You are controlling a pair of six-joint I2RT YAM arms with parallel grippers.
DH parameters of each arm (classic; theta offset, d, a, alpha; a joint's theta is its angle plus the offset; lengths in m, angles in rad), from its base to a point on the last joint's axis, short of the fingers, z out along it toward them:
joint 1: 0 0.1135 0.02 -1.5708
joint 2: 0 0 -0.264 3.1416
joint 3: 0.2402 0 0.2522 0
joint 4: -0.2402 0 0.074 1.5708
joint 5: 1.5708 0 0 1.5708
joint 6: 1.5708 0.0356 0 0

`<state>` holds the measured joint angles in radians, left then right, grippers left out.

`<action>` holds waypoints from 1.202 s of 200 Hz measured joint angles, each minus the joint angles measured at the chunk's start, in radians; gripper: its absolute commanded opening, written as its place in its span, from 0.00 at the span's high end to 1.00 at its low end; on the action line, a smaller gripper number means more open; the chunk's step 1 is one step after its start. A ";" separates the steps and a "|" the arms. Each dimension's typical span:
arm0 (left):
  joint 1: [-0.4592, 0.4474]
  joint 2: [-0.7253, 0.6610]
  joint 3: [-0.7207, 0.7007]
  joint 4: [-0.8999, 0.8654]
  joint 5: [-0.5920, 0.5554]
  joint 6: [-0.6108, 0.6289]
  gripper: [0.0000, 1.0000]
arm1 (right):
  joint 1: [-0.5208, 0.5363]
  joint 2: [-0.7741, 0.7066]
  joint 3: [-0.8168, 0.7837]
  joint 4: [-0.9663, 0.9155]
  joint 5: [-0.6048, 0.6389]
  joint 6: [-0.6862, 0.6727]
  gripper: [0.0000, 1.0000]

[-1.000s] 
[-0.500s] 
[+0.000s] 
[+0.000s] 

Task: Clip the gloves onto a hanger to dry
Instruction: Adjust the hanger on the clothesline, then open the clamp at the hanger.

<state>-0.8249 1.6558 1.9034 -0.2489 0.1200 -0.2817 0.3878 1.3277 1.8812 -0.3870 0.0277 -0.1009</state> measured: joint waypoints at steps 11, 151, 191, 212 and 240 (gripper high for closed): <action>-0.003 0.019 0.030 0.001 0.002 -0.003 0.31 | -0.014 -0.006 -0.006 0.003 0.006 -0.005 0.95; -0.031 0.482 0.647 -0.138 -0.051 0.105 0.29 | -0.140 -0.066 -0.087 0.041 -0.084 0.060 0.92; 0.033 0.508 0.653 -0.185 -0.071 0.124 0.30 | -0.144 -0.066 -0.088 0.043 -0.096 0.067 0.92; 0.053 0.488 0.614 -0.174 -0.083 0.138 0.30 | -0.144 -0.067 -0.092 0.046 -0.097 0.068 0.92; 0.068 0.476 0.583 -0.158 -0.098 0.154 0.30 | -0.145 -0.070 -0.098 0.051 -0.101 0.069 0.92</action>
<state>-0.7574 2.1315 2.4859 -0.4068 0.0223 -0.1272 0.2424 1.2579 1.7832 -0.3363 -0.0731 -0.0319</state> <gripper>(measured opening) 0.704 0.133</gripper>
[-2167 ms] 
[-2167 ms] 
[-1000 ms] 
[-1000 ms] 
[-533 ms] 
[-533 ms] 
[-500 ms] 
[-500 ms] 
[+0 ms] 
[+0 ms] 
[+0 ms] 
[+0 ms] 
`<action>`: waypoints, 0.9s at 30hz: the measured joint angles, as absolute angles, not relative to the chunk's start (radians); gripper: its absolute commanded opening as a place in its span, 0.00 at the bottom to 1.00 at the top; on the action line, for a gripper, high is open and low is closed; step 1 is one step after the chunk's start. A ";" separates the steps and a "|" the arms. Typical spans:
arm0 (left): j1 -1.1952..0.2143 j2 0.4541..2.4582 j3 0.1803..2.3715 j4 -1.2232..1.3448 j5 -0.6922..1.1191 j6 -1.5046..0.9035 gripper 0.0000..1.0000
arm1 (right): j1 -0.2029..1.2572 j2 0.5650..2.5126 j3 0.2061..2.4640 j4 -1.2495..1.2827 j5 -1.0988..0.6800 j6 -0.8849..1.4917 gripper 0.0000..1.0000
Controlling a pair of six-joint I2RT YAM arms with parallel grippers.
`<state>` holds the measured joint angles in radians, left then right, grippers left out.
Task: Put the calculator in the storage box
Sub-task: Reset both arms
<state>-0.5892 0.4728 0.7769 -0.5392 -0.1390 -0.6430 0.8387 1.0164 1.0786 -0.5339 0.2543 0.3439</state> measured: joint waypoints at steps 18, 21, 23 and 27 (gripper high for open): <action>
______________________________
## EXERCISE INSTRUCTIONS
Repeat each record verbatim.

## RESULT
You are controlling a pair of six-joint I2RT YAM arms with parallel grippers.
DH parameters of each arm (classic; theta offset, d, a, alpha; a joint's theta is its angle plus the offset; lengths in m, angles in rad), from its base to a point on the last joint's axis, short of the fingers, z out along it toward them:
joint 1: 0 0.1135 0.02 -1.5708
joint 2: 0 0 -0.264 3.1416
joint 3: 0.2402 0 0.2522 0
joint 4: -0.2402 0 0.074 1.5708
joint 5: 1.5708 0 0 1.5708
joint 6: 1.5708 0.0356 0 0

`<state>` holds the measured joint angles in radians, left then right, grippers left out.

`<action>` holds waypoints from 1.202 s of 200 Hz measured joint angles, each minus the joint angles measured at the chunk's start, in radians; gripper: its absolute commanded opening, written as its place in its span, from 0.00 at the span's high end to 1.00 at its low end; on the action line, a smaller gripper number means more open; the chunk's step 1 is one step after its start. A ";" separates the steps and a "|" the arms. Each dimension's typical span:
arm0 (left):
  joint 1: [-0.4592, 0.4474]
  joint 2: [-0.7253, 0.6610]
  joint 3: [-0.7207, 0.7007]
  joint 4: [-0.8999, 0.8654]
  joint 5: [-0.5920, 0.5554]
  joint 6: [-0.6108, 0.6289]
  gripper: [0.0000, 1.0000]
arm1 (right):
  joint 1: [-0.5208, 0.5363]
  joint 2: [-0.7741, 0.7066]
  joint 3: [-0.8168, 0.7837]
  joint 4: [-0.9663, 0.9155]
  joint 5: [-0.6048, 0.6389]
  joint 6: [-0.6862, 0.6727]
  gripper: [0.0000, 1.0000]

[-1.000s] 
[-0.500s] 
[+0.000s] 
[+0.000s] 

Task: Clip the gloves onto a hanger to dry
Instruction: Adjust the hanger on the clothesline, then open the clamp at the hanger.

<state>-0.8249 1.6558 1.9034 -0.2489 0.1200 -0.2817 0.3878 1.3277 1.8812 -0.3870 0.0277 -0.1009</state> measured: joint waypoints at steps 11, 151, 191, 212 and 240 (gripper high for closed): <action>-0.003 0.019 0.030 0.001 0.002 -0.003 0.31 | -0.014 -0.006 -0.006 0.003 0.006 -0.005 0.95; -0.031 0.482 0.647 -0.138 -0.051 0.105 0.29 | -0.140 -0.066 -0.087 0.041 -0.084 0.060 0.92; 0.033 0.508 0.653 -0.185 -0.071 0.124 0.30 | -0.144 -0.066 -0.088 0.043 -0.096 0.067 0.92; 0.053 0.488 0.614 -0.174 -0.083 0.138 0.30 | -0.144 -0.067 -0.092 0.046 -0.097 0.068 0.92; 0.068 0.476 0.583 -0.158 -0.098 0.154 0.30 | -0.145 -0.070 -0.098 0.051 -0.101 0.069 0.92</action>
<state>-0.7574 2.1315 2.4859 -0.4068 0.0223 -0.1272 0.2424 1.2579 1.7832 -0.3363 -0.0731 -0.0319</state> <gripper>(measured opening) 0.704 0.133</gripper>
[-2167 ms] 
[-2167 ms] 
[-1000 ms] 
[-1000 ms] 
[-533 ms] 
[-533 ms] 
[-500 ms] 
[-500 ms] 
[+0 ms] 
[+0 ms] 
[+0 ms] 
[+0 ms] 
`<action>`: waypoints, 0.9s at 30hz: the measured joint angles, as absolute angles, not relative to the chunk's start (radians); gripper: its absolute commanded opening as a place in its span, 0.00 at the bottom to 1.00 at the top; on the action line, for a gripper, high is open and low is closed; step 1 is one step after the chunk's start. A ";" separates the steps and a "|" the arms. Typical spans:
arm0 (left): j1 -1.1952..0.2143 j2 0.4541..2.4582 j3 0.1803..2.3715 j4 -1.2232..1.3448 j5 -0.6922..1.1191 j6 -1.5046..0.9035 gripper 0.0000..1.0000
arm1 (right): j1 -0.2029..1.2572 j2 0.5650..2.5126 j3 0.2061..2.4640 j4 -1.2495..1.2827 j5 -1.0988..0.6800 j6 -0.8849..1.4917 gripper 0.0000..1.0000
Controlling a pair of six-joint I2RT YAM arms with parallel grippers.
`<state>` holds the measured joint angles in radians, left then right, grippers left out.
Task: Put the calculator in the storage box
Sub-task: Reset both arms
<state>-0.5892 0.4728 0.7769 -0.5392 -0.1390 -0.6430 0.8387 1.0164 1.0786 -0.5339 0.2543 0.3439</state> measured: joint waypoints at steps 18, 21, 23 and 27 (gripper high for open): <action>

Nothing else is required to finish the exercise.